Lake County Thinks About Broadening Smoking Ban
Currently, smoking is banned in most Illinois public buildings, such as restaurants, taverns, pubs, hotels and work places. What’s next? The Lake County Housing Authority is reflecting on extending the prohibition on tobacco smoking.

A ban on smoking in all of the state’s public spaces is subject of a debate. According to David Northern, the Lake County Housing Authority executive director, this measure is necessary because the agency has a large number of people with disabilities, who have poor health condition and no resources to pay for treatment. It is unfair for these non-smokers to worsen their health problems by being forced to inhale tobacco smoke from active smokers.
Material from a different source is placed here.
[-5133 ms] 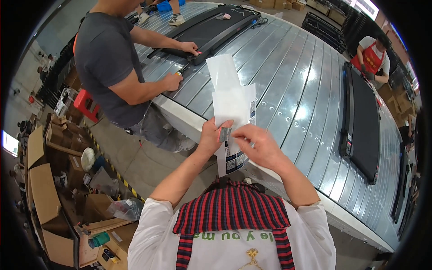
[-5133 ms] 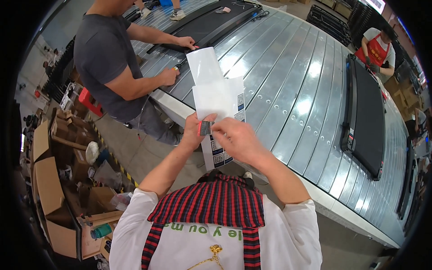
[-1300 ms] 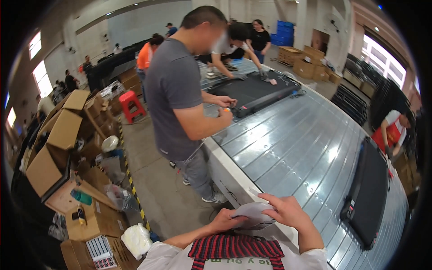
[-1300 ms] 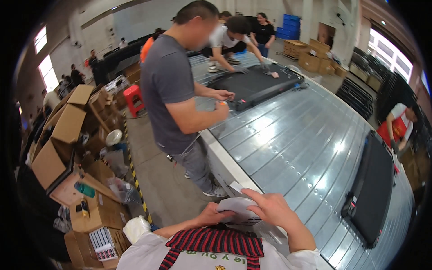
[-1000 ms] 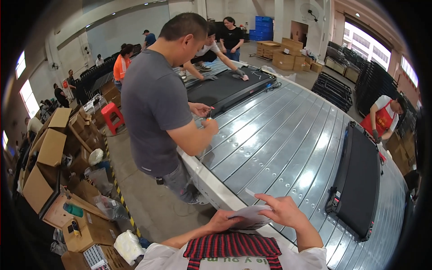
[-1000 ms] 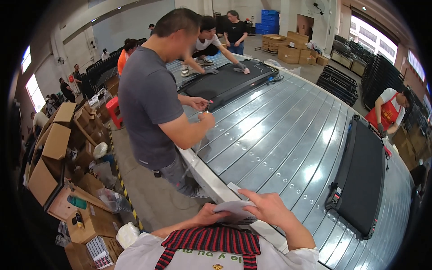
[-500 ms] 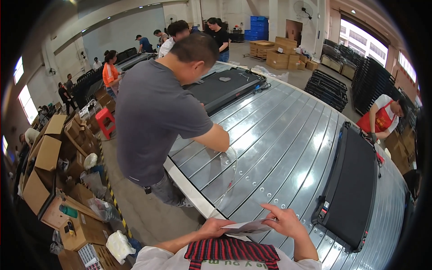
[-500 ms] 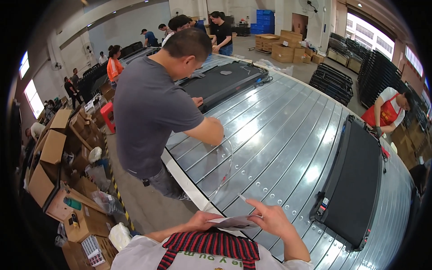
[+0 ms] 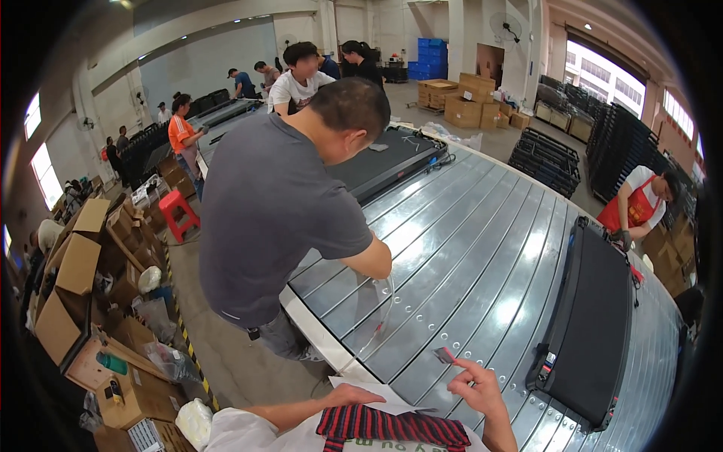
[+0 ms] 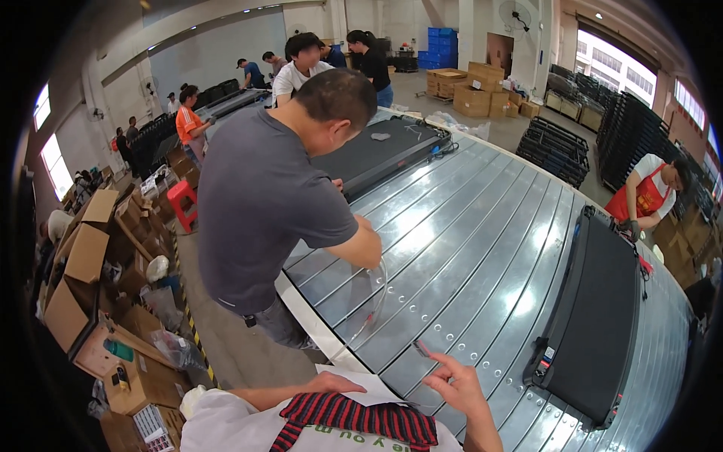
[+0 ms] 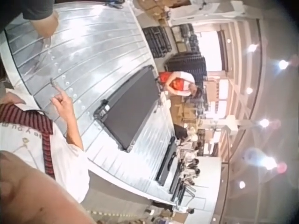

An estimated 80 public housing authorities in 15 U.S. states have adopted smoke-free policies, but up to now, none in Illinois, said Jim Bergman, director of the Smoke-free Environments Law Project based in Ann Arbor, Michigan. The statewide project offers information and consultation for businesses, local units of government, and people in Michigan on policies and practices to provide protection to employees and the general public from the destructive effects of tobacco smoke.

"I think it's an extremely wise move for them and their residents," Bergman said on the topic of smoking ban. "Once one housing authority in a state does this, then it's likely that others will follow," he added.

The first known public smoking ban was put by Pope Urban VII in 1590, when he menaced people with excommunicating them if they "took tobacco in the porch way of or inside a church, whether it be by chewing it, smoking it with a pipe or sniffing it in powdered form through the nose."